Frank Hoddinott

Personal information
- Full name: Francis Hoddinott
- Date of birth: 26 November 1894
- Place of birth: Brecon, Wales
- Date of death: 12 November 1980
- Place of death: Southend, England
- Height: 5 ft 8 in (1.73 m)
- Position: Centre forward

Senior career*
- Years: Team / Apps / (Gls)
- 1913–191x: Aberdare Athletic
- 1919–1921: Watford / 52 / (29)
- 1921–1923: Chelsea / 31 / (4)
- 1923–1926: Crystal Palace / 79 / (20)
- 1926–1927: Rhyl
- 1927–1928: New Brighton / 23 / (6)
- 1928–1930: Newark Town
- 1930–193x: Grantham Town

International career
- 1921: Wales / 2 / (0)

Managerial career
- 1929–1930: Newark Town
- 1930–193x: Grantham Town

= Frank Hoddinott =

Wales boxer

Francis Hoddinott (26 November 1894 – 12 November 1980), also known as Tom Hoddinott, was a Welsh association footballer. As well as being a professional footballer, he also boxed professionally in the 1920s.

==Career==

Born in Brecon, Hoddinott started his career in the Southern League with Aberdare Athletic, before moving to reigning Southern League champions Watford in 1919. Hoddinott's opportunities were limited in 1919–20; he played 13 of Watford's 43 fixtures, scoring 7 goals. Watford joined the Football League the following season. Hoddinott finished it as Watford's top scorer with 25 goals in all competitions. Additionally, he became the first player in Watford's history to earn international caps whilst at the club, and at the end of the season was sold to Chelsea for a fee of £3,500; higher than anything Watford had previously received.
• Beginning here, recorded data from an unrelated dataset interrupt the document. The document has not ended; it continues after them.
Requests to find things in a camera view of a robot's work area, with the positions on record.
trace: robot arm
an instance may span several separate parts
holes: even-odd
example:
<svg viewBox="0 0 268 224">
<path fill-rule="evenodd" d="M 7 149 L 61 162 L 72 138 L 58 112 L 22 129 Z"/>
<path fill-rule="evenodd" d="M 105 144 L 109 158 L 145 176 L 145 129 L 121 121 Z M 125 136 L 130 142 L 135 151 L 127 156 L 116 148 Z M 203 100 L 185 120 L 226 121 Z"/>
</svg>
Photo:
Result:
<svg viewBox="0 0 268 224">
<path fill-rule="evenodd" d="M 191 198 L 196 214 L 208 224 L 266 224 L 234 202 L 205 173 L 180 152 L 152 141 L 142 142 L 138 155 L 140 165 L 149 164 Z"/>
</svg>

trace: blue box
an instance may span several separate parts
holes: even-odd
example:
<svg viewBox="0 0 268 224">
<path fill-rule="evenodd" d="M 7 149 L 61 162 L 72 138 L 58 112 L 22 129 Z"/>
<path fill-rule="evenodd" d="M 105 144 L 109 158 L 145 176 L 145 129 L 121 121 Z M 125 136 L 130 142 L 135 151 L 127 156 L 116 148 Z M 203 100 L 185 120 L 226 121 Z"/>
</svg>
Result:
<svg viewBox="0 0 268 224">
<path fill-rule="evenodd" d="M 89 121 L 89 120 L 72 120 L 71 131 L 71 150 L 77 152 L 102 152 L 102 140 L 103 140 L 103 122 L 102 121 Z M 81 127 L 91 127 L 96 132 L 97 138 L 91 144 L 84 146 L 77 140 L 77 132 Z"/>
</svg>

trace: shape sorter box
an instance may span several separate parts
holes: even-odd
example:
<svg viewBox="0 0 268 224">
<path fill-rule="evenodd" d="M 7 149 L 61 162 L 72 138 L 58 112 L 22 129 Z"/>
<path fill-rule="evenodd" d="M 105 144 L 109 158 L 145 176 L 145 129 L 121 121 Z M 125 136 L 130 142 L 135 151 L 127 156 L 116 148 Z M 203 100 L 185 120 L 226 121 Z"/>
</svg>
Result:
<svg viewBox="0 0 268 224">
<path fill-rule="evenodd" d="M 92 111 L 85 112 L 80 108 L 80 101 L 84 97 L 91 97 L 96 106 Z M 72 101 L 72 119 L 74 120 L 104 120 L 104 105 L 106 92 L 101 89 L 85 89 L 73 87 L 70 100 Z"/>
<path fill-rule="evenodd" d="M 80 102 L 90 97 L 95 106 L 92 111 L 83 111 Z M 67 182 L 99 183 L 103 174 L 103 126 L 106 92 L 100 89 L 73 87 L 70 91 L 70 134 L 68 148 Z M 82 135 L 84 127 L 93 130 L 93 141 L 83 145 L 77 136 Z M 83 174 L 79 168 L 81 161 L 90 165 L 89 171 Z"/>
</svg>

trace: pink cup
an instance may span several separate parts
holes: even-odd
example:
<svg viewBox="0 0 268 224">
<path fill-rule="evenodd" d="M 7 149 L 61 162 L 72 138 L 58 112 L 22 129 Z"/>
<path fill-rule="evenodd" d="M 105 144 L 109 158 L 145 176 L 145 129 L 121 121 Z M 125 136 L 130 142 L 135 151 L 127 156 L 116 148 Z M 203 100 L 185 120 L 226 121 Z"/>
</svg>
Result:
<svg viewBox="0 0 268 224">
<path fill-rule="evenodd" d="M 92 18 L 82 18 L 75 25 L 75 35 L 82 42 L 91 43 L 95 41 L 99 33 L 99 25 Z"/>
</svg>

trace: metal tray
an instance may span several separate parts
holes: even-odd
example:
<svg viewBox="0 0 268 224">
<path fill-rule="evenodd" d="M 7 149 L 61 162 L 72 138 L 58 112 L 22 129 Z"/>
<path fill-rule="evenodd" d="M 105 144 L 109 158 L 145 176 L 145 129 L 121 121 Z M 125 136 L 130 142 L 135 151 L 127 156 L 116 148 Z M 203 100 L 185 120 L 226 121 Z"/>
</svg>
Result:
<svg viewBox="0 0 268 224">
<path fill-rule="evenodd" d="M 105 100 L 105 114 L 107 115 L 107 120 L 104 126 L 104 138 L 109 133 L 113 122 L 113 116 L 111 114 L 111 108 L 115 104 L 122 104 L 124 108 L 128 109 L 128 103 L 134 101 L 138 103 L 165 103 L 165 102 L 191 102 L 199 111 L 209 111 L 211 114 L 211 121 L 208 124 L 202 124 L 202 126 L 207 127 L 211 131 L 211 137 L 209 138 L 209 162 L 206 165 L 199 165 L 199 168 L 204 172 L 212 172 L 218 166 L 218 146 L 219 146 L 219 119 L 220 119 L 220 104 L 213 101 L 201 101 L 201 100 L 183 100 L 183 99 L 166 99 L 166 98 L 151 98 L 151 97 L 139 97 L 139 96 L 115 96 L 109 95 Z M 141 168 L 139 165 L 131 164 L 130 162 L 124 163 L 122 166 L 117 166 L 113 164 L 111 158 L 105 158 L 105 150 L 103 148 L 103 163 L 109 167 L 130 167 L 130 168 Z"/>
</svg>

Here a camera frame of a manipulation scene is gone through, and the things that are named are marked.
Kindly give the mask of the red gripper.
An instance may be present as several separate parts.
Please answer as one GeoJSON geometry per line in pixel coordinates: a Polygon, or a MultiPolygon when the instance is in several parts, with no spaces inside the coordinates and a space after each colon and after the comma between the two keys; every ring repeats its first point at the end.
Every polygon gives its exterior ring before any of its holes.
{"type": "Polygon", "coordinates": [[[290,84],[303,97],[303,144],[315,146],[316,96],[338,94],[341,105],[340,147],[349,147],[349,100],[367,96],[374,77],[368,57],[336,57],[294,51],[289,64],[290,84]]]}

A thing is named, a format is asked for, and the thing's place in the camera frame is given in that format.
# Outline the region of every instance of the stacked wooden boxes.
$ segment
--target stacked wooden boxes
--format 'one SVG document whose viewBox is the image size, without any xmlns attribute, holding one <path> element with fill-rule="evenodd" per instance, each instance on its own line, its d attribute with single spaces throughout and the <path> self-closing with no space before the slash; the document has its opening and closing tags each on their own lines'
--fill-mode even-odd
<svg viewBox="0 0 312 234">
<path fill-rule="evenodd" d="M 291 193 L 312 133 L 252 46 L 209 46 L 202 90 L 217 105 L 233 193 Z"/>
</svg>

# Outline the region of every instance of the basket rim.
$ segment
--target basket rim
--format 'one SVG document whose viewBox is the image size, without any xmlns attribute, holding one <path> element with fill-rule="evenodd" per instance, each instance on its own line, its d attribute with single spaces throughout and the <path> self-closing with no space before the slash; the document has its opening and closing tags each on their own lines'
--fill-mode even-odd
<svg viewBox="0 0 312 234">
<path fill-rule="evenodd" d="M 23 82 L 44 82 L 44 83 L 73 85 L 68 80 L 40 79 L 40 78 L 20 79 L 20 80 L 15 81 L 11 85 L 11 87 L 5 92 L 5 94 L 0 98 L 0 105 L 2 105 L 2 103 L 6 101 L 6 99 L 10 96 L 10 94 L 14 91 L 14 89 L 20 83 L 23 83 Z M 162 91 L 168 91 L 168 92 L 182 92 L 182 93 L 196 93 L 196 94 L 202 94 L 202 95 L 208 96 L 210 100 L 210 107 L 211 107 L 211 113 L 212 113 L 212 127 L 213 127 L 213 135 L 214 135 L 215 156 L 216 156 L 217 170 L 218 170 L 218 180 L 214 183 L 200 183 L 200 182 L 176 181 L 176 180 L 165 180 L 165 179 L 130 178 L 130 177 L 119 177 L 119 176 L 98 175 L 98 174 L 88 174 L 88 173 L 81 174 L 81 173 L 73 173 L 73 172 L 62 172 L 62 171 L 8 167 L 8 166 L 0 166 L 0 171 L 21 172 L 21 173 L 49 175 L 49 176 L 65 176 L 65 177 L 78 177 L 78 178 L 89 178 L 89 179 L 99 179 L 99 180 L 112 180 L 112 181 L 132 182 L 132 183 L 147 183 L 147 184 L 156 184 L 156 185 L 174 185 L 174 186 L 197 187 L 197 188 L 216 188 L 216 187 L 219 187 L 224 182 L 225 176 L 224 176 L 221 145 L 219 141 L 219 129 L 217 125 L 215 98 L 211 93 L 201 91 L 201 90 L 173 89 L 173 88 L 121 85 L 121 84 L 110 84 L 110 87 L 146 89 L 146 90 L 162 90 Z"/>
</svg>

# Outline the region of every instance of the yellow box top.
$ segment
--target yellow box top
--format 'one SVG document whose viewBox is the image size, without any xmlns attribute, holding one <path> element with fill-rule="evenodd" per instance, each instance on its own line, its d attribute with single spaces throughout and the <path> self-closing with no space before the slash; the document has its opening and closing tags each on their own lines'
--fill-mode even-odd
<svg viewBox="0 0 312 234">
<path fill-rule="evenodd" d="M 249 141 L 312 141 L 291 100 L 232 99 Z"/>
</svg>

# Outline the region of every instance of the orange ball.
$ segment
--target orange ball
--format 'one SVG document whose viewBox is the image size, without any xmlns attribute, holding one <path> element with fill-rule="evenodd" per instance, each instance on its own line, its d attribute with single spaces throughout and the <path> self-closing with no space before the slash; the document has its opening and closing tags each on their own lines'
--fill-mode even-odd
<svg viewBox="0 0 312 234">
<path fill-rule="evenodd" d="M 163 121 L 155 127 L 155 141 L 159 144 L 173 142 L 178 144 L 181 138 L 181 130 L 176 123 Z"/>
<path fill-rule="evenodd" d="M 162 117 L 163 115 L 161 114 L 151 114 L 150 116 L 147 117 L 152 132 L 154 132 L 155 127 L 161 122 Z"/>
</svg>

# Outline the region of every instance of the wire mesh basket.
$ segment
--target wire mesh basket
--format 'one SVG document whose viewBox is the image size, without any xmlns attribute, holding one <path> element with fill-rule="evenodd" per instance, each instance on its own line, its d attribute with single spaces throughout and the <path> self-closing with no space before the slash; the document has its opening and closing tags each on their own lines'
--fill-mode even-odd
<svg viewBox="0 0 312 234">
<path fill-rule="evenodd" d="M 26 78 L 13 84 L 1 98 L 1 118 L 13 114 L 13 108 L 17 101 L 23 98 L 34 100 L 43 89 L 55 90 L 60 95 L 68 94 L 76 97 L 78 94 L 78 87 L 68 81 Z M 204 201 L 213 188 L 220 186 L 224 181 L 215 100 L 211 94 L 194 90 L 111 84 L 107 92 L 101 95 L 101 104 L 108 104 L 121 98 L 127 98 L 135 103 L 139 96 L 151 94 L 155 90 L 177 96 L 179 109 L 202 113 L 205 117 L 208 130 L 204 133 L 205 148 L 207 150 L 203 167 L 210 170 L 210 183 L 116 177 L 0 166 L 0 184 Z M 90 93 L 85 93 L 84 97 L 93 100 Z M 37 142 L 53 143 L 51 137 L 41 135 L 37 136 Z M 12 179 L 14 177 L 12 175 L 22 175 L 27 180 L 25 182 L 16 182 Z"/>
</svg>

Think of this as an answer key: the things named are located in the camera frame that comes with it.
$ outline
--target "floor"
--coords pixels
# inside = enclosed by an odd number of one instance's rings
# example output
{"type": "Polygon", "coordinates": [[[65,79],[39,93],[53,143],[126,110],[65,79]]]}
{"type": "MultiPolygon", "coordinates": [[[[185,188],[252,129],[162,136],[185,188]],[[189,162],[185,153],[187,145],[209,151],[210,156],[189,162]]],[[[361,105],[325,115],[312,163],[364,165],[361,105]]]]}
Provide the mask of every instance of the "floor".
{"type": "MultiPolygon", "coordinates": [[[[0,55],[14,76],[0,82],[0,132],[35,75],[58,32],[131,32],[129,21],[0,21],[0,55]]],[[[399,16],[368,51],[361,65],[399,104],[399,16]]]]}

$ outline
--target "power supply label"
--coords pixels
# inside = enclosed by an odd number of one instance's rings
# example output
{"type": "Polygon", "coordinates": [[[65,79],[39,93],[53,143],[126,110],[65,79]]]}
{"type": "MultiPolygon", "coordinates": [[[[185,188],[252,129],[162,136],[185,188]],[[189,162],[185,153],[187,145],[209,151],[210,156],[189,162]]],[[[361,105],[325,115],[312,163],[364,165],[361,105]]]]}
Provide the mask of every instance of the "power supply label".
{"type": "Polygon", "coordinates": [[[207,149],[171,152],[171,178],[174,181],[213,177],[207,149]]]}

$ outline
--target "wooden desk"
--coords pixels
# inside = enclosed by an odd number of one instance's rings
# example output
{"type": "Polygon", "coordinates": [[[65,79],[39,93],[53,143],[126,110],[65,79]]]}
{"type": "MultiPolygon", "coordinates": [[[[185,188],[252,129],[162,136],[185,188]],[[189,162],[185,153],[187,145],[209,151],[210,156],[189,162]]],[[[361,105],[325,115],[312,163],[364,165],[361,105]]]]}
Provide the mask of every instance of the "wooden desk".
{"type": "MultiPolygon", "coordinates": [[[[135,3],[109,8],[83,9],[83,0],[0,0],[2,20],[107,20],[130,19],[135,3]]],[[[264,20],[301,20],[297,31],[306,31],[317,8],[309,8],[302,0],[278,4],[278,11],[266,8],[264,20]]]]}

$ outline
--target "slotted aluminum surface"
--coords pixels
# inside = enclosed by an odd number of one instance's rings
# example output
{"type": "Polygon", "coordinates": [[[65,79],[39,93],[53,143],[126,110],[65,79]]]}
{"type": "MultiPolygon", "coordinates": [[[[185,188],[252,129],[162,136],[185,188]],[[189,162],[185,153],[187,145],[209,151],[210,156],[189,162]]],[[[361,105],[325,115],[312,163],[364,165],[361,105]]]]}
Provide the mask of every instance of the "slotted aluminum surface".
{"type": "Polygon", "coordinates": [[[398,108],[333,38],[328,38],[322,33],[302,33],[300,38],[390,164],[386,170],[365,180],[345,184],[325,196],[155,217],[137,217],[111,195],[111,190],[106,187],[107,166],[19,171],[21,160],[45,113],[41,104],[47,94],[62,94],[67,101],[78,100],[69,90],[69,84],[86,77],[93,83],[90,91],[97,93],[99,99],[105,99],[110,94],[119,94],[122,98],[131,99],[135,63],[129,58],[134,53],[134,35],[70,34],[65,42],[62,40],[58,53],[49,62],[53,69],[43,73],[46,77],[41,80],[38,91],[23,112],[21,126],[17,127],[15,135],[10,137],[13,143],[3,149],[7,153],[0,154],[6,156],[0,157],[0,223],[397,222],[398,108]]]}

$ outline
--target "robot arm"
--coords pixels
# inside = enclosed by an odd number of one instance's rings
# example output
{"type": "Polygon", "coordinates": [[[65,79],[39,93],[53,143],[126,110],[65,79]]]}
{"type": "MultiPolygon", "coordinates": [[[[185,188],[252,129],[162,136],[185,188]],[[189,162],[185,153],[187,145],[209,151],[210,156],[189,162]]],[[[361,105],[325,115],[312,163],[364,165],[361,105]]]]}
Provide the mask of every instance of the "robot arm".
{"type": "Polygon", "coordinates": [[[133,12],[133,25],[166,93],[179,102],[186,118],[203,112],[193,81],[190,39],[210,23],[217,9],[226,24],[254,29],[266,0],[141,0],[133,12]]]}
However, Hoddinott was unable to maintain the form he had shown at Watford, scoring only 4 goals in 31 Chelsea league matches. He subsequently joined Crystal Palace in 1923, Rhyl in 1926 and New Brighton in 1927. Towards the end of his playing career, Hoddinott player-managed Newark Town and Grantham Town, before joining Chelmsford City as a coach in 1933.